Task brief -> Search the records for lines that contain the word "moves". Copy them all.

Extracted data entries
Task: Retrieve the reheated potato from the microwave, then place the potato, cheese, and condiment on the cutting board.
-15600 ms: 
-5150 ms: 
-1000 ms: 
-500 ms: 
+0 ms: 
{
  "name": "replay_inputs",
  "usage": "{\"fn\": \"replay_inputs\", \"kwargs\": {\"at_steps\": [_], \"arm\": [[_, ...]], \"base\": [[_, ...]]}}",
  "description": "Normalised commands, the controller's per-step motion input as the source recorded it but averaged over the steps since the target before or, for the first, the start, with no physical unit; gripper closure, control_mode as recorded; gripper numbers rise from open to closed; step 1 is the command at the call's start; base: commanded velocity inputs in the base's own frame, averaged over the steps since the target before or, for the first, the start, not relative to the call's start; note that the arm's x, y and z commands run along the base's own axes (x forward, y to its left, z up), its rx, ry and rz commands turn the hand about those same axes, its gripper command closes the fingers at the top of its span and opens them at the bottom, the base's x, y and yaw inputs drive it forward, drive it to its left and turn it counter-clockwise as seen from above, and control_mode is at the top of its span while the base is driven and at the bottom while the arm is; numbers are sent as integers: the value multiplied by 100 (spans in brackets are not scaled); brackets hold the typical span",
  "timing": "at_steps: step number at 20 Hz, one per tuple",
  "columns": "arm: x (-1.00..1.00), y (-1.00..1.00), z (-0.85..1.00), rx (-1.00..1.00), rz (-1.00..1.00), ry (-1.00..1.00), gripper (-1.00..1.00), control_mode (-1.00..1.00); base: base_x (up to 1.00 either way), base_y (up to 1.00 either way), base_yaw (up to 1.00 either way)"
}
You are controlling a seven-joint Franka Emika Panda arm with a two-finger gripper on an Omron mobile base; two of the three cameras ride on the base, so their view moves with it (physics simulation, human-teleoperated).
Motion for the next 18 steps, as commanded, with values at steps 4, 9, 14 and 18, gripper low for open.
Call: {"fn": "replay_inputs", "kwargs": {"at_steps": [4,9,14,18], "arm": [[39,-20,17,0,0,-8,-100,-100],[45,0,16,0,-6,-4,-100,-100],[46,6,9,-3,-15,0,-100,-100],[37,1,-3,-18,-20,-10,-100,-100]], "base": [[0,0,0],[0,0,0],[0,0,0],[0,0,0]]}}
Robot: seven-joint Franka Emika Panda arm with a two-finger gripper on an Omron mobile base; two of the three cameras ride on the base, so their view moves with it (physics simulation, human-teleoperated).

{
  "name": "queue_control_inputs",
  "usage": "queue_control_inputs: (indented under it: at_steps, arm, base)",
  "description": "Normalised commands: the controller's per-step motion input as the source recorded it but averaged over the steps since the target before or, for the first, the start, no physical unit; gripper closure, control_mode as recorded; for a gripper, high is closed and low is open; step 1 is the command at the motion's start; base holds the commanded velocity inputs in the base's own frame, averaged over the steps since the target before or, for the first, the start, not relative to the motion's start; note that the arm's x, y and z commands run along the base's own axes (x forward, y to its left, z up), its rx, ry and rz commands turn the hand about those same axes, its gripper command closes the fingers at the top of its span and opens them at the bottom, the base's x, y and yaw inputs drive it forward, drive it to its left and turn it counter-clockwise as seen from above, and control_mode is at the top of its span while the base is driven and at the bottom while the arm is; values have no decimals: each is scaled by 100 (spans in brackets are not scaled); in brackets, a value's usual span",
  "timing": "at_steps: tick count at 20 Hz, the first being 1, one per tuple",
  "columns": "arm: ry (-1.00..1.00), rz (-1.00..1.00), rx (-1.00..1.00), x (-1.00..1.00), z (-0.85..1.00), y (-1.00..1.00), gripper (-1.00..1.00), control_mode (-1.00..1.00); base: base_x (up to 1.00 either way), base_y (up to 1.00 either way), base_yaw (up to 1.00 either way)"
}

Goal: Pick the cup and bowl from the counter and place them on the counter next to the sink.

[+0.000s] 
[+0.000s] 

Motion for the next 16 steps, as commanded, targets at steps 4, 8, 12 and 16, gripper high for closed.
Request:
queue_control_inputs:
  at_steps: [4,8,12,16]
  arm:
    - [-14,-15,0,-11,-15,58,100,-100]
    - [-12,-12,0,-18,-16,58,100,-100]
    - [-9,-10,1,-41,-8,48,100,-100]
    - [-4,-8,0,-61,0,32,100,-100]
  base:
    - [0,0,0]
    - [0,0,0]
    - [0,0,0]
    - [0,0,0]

Solution to the exercise ->
You are controlling a seven-joint Franka Emika Panda arm with a two-finger gripper on an Omron mobile base; two of the three cameras ride on the base, so their view moves with it (physics simulation, human-teleoperated).
Robot: seven-joint Franka Emika Panda arm with a two-finger gripper on an Omron mobile base; two of the three cameras ride on the base, so their view moves with it (physics simulation, human-teleoperated).

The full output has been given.